Avoid using aliases for imports (e.g. use import pandas instead of import pandas as pd).

Any modules used for type annotations in function signatures must be imported outside the function.

In the following example, the pandas module is imported in two places:

  • Inside of the transformation function, because the function uses the pandas module
  • Outside of the transformation function, because pandas type annotations are used in the function signature (my_transformation(request: pandas.DataFrame) -> pandas.DataFrame:)
from tecton import transformation
import pandas # required for type hints on my_transformation.


@transformation(mode="pandas")
def my_transformation(request: pandas.DataFrame) -> pandas.DataFrame:
import pandas # required for pandas.DataFrame() below.

df = pandas.DataFrame()
df["amount_is_high"] = (request["amount"] >= 10000).astype("int64")
return df

Importing Python objects into transformation functions​

Object imports must be done outside of the transformation definition.

The following imports of objects into transformation functions are allowed:

  • Functions
  • Constants

The following imports of objects into transformation functions are not allowed:

  • Classes
  • Class instances
  • Enums

In the following example, my_func, my_int_const, my_string_const, my_dict_const are imported from my_local_module. The import takes place outside of the transformation function.

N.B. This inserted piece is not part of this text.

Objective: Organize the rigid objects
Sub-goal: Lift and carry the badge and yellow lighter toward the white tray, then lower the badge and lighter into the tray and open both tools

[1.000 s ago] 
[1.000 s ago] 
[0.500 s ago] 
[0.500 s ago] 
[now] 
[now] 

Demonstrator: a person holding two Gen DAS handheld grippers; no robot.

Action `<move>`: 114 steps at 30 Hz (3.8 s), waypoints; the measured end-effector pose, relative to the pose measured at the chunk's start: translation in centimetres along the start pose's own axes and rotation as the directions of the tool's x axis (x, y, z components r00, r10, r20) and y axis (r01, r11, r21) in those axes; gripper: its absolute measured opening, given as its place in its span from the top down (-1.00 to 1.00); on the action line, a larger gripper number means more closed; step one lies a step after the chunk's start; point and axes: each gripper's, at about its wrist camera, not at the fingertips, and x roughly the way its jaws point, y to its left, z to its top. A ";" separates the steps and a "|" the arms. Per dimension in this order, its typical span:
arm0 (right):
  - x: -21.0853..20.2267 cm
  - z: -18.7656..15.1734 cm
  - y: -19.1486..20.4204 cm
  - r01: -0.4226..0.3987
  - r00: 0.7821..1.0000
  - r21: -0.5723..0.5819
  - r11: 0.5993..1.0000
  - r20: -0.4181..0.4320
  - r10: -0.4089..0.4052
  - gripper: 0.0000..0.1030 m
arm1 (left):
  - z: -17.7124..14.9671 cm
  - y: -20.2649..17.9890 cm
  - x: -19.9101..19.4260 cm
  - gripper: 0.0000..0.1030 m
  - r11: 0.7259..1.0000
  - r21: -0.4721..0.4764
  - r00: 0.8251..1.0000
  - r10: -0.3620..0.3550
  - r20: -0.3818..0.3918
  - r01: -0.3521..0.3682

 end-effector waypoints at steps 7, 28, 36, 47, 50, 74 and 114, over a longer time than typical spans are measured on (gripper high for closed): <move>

from tecton import transformation
import pandas # required for type hints on my_transformation.
from my_local_module import my_func, my_int_const, my_string_const, my_dict_const


@transformation(mode="pandas")
def my_transformation(request: pandas.DataFrame) -> pandas.DataFrame:
import pandas # required for pandas.DataFrame() below.

df = pandas.DataFrame()
df[my_dict_const["resultval"]] = my_func(request[my_string_const] >= my_int_const)
return df

Using Third Party Dependencies in PySpark Transformations​

Overview​

You can use third party Python packages in UDFs used by PySpark transformations (mode="pyspark") by declaring them in extra_pip_dependencies within the cluster config object, that is either tecton.EMRClusterConfig or tecton.DatabricksClusterConfig. An example follows:

new_emr = EMRClusterConfig(
instance_type="m4.xlarge",
number_of_workers=4,
extra_pip_dependencies=["tensorflow==2.2.0"],
python_version="python_3_9_13",
)

In extra_pip_dependencies, you can also specify Amazon S3 URIs, to import your own modules. Ensure that the Tecton Spark IAM role or your Tecton Databricks instance profile has access to read from this S3 URI.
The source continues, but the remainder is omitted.